On Conscientious Voting

Author: Most Reverend John F. Donoghue

On Conscientious Voting

Most Reverend John F. Donoghue
Archbishop of Atlanta

A Letter From The Archbishop


September 16, 2004

Dear friends in Christ,

A few years ago, the Bishops of the United States wrote these words to our people, and they remain true:

"We encourage all citizens, particularly Catholics, to embrace their citizenship not merely as a duty and privilege, but as an opportunity meaningfully to participate in building the culture of life."

This encouragement leans heavily on the forceful teaching of our Holy Father, Pope John Paul II, who has said, with special regard for our own nation:

"A free and virtuous society, which America aspires to be, must reject practices that devalue and violate human life at any stage from conception until natural death…man cannot be separated from God, nor politics from morality."

What must Catholics do — in this upcoming General Election, and in all elections of law-makers and law-upholders?
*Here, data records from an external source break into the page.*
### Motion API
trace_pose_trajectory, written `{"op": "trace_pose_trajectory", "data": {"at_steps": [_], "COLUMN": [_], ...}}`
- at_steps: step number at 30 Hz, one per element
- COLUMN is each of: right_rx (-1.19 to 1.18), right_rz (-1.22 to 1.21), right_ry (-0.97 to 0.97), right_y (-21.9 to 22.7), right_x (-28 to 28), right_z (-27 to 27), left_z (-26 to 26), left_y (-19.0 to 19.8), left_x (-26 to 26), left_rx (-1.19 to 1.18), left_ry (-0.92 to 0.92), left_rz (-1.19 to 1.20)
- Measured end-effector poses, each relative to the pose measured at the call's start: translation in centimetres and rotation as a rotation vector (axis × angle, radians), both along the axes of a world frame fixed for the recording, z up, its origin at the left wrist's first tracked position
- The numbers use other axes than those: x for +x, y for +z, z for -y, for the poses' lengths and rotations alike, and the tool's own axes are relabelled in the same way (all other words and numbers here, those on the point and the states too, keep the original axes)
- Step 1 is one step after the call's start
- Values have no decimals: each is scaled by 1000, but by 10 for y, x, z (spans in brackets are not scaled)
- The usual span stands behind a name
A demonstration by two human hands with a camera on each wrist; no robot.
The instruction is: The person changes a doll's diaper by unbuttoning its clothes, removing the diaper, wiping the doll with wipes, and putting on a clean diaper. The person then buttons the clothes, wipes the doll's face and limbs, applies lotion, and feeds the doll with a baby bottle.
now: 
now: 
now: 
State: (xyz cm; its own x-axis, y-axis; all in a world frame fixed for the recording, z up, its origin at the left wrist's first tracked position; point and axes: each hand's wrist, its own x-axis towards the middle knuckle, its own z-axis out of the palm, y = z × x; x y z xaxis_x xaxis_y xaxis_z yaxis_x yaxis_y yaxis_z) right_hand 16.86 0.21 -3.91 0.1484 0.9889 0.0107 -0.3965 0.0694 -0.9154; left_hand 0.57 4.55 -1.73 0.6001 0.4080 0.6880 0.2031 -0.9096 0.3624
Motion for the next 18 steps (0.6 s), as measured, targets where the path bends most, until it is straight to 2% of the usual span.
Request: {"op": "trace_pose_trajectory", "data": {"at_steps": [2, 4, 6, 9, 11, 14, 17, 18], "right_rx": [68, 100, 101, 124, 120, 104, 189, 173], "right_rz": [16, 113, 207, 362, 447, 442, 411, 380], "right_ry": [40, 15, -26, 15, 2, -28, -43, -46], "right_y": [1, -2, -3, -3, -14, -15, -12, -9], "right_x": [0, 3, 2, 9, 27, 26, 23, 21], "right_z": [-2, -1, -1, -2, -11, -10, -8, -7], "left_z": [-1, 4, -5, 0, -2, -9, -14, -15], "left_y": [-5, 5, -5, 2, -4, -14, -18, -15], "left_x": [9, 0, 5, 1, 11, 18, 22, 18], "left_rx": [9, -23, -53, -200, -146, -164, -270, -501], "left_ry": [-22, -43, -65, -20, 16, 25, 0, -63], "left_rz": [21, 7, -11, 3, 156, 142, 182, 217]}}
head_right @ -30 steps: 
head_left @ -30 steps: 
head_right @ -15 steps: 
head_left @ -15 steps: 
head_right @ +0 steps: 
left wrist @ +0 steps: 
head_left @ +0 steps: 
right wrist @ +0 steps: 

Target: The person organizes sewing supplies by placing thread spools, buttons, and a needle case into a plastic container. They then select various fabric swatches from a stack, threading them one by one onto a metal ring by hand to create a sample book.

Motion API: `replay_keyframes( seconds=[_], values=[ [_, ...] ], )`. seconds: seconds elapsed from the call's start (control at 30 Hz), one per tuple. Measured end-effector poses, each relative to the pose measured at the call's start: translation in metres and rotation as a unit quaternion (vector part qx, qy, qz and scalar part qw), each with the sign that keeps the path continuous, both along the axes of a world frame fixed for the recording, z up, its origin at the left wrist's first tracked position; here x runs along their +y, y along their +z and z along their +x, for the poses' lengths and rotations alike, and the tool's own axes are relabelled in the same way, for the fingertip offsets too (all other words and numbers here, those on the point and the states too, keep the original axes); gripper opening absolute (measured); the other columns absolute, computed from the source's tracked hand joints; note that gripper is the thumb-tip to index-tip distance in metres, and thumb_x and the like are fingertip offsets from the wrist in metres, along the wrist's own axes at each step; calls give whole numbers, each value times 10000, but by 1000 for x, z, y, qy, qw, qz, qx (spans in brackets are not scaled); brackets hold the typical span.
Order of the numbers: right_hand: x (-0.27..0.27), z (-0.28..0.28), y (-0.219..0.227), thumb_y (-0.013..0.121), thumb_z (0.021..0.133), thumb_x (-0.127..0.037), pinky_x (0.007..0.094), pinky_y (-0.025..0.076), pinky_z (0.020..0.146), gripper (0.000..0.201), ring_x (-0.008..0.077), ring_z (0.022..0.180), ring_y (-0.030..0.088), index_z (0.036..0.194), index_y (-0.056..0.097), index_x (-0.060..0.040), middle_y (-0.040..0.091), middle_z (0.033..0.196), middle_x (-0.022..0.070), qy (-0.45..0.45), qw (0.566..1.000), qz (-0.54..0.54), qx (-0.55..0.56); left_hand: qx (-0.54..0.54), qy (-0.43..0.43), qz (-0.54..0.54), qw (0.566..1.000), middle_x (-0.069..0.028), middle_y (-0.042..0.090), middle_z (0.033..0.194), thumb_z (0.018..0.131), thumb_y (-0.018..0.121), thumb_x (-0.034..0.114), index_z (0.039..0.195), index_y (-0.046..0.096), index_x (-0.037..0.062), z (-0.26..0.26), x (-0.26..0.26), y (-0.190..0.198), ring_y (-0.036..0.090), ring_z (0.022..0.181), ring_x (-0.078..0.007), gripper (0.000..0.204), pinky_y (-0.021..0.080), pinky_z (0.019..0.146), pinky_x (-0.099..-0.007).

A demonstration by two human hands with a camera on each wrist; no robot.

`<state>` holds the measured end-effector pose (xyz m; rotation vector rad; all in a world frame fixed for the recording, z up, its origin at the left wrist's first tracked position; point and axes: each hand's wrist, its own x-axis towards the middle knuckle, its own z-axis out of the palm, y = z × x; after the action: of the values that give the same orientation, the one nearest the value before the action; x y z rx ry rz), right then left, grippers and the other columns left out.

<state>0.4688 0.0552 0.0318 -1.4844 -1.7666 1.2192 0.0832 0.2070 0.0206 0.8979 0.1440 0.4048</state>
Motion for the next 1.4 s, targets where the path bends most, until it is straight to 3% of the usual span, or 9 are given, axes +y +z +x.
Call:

The Church holds her members to acceptance, complete acceptance of her teaching on matters of faith and morals. We can argue incessantly about degrees of authority, and types of authoritative statement. But the Church's teaching is to be held and practiced. In moral theology, there are two kinds of cooperation involved in this question, and they break down as follows: "Formal cooperation is that degree of cooperation in which my will embraces the evil object of another's will. Thus, to vote for a candidate because he favors abortion is formal cooperation in his evil political acts. However, to vote for someone in order to limit a greater evil, that is, to restrict in so far as possible the evil that another candidate might do if elected, is to have a good purpose in voting. The voter's will has as its object this limitation of evil and not the evil which the imperfect politician might do in his less than perfect adherence to Catholic moral principles. Such cooperation is called material, and is permitted for a serious reason, such as preventing the election of a worse candidate." (cf., Colin. B. Donovan, Moral Duties Concerning Voting, EWTN)

This distinction may seem somewhat technical, especially to our modern ears, which are too often satisfied by easier answers. But the distinction is one of profound consequence, and must be accounted when we decide, in conscience, how we are to vote in a given election. The fundamental teaching on this importance is found in the Catechism of the Catholic Church:

"Conscience must be informed and moral judgment enlightened. In the formation of conscience the Word of God is the light for our path, we must assimilate it in faith and prayer and put it into practice. We must also examine our conscience before the Lord's Cross. We are assisted by the gifts of the Holy Spirit, aided by the witness or advice of others and guided by the authoritative teaching of the Church." (#1783-1785)

Dear friends, as a Bishop of the Church, I cannot tell you for whom to vote. It would be to misuse authority given me to exercise with humility and prudence. But I can teach you, on behalf of the Church, the manner in which you must decide for whom to vote, and I hope that in this letter I have given you clear and helpful instruction. If I have failed in this effort, then as usual, I will count heavily on the mercy and understanding of God. But if I have succeeded in giving you a foothold in which to begin your preparations for the upcoming election, then I am content. For us all, our responsibility to our Faith and to our country requires that we consider these issues, and that we do what is right. For only action that is right and true will in the end rescue our country. This is a critical moment — and to do nothing would be a great tragedy. Therefore, let us implore the Holy Spirit to enlighten us, to enlighten our country, and if not even the middle or the finish, may He reveal to us, as we live, at least the beginning of our country's journey back to living the rights endowed by our Creator, rights once happily acknowledged and protected, by all citizens, for all citizens: life, liberty and the pursuit of happiness — but most of all, Life.